Their long call is frantic in pace and near painful in its intensity. The 3 s long shrill whistle, “weeteetitditdiditdidittitititititititi,” rapidly crescendos in pitch, climaxes, then tails off. The long calls are sung much less frequently and vary more in structure than their songs. The long call’s function remains unknown.

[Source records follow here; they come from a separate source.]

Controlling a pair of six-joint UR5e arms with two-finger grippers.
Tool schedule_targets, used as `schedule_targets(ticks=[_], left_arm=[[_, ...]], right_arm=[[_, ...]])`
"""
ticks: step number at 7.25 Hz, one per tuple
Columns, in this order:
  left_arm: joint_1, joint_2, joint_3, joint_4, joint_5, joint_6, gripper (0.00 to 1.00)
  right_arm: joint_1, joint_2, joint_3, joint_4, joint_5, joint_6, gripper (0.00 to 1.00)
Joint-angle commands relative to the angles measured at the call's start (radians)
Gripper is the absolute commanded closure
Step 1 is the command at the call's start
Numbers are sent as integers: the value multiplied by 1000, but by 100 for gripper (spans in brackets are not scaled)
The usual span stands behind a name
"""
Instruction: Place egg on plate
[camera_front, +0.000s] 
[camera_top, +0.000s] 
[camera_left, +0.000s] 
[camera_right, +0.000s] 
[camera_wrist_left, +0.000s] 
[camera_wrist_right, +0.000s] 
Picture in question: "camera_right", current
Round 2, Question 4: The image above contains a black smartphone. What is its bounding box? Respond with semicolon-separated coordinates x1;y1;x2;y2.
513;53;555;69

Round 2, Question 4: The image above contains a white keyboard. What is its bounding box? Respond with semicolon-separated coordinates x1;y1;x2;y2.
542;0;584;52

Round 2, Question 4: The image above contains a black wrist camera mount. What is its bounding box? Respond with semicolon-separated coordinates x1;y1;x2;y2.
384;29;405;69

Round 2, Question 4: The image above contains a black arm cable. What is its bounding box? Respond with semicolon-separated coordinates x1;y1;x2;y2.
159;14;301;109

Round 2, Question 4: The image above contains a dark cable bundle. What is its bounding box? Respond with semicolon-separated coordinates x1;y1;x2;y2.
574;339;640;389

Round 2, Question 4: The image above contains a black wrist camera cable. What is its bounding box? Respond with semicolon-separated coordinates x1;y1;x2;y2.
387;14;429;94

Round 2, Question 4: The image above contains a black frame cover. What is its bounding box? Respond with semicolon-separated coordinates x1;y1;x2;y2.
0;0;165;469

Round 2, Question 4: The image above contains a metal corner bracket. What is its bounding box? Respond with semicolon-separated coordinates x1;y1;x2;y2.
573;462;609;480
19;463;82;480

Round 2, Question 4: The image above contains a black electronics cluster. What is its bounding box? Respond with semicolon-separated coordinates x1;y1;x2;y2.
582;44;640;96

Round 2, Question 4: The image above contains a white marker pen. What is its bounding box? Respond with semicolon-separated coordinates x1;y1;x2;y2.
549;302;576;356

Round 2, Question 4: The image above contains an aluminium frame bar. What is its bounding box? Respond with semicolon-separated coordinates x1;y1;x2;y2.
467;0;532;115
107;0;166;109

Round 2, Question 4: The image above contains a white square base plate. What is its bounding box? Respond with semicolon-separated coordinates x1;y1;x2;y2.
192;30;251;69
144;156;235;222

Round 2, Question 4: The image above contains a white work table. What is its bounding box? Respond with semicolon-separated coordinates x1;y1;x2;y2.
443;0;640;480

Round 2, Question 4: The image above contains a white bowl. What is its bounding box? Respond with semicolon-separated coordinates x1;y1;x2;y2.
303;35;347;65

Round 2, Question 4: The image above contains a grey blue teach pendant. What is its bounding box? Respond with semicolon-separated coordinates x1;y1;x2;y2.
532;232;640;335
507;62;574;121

Young fledglings make a repeated buzz when begging.

== Diet ==
Insectivore, prefers larvae of silkworms, hawk moths, sawflies, cicadas, and beetles. In Japan, ants are the second most consumed after larvae. Have been observed to eat fruit on occasion, little is known on their foraging behaviour.

== Reproduction ==
The northern hawk cuckoo is a brood parasite. Females lay from mid-May until August in Japan and are hypothesized to lay from May to July in South Korea. Known hosts in Japan are: the Japanese thrush (Turdus cardis), brown-headed thrush (Turdus chrysolaus), Japanese robin (Larvivora akahige), Siberian blue robin (Larvivora cyane), orange-flanked bush-robin (Tarsiger cyanurus), common stonechat (Saxicola torquatus), Asian brown flycatcher (Muscicapa dauurica), narcissus flycatcher (Ficedula narcissina), blue-and-white flycatcher (Cyanoptila cyanomelana), olive-backed pipit (Anthus hodgsoni), Japanese paradise-flycatcher (Terpsiphone atrocaudata)^{,} and rarely the Eurasian skylark (Alauda arvensis).

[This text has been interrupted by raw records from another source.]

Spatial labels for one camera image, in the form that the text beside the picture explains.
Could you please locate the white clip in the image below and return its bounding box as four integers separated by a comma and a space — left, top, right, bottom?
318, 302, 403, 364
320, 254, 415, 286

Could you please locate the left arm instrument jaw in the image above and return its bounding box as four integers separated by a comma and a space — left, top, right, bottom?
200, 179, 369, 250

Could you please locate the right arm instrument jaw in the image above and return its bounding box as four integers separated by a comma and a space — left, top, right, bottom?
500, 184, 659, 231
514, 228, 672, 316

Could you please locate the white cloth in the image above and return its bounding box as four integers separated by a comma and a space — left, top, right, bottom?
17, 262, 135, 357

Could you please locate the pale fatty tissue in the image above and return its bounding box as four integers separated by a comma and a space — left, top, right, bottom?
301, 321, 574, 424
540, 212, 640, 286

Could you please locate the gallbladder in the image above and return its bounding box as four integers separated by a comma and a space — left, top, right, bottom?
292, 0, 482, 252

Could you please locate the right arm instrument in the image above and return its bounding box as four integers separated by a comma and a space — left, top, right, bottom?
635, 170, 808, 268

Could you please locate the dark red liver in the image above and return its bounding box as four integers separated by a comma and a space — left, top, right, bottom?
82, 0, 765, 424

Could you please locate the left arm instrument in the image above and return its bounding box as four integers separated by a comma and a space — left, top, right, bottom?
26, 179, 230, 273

Eggs are light blue and unmarked, weighing 5.6 g and measuring 28x20 mm. Only one phenotype of eggs has been described, which is uncommon for a cuckoo with over 10 host species. Research has shown there is a clear linear relationship between the number of host species of a brood parasitic cuckoo and the number of egg phenotypes within a population. Lack of data on this rare and understudied species likely explains the northern hawk-cuckoo’s deviance from the normal trend. The incubation period of the eggs is unknown and the nestling period lasts from 19-20 days.

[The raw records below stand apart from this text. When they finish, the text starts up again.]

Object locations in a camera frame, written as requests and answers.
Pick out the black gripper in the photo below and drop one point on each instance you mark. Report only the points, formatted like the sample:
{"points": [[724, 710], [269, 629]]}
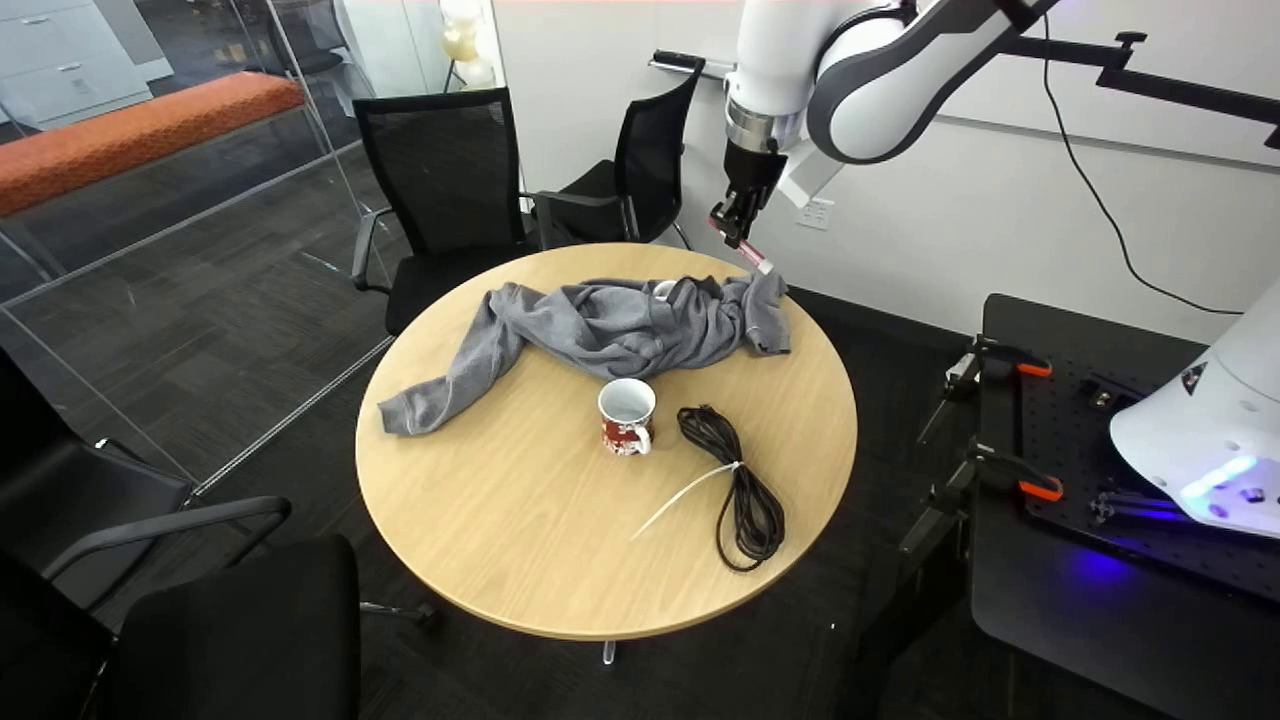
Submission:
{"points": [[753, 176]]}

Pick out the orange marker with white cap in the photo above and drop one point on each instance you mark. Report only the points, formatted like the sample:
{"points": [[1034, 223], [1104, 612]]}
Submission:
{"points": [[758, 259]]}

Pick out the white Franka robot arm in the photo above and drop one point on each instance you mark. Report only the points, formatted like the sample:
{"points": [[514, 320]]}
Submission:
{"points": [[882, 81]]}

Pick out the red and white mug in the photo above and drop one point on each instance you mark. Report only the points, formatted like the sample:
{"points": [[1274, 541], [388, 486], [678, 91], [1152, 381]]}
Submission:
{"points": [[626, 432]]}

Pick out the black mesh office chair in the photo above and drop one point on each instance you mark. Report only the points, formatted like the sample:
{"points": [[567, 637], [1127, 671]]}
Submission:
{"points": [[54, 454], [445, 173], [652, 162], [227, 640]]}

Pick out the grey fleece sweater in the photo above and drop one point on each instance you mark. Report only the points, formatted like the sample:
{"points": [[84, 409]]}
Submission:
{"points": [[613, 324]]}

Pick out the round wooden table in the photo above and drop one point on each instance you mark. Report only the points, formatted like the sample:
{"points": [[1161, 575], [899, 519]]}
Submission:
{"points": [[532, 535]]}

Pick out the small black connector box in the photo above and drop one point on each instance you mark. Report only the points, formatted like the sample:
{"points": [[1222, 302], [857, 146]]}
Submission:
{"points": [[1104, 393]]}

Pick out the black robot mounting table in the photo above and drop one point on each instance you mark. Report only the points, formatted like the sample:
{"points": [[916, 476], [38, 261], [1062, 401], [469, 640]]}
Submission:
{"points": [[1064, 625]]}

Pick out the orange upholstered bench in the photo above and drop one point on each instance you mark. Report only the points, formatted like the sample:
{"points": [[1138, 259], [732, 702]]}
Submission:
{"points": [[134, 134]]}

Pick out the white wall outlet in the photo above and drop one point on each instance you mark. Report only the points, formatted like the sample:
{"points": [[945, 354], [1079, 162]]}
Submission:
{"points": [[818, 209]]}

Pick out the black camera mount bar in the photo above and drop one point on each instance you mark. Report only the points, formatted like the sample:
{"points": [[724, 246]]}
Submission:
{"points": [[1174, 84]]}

Most brood parasites nestlings beg for food the same way that the host’s chicks do—by calling, gaping their mouths, and shaking their wings when the host parent returns to the nest. However, loud begging calls can attract predators. To reduce this risk, it is hypothesized that the northern hawk-cuckoo nestling has evolved a new, quieter method of begging. Instead of calling, the young nestlings raise and shake one wing to display a gape coloured underwing patch. These patches (one is present under each wing) are the same bright yellow as their mouths and stimulate the host parents to increase their feeding rates. Their likeness to a gape is convincing enough that host parents have been observed trying to feed the patches themselves, although this happens rarely.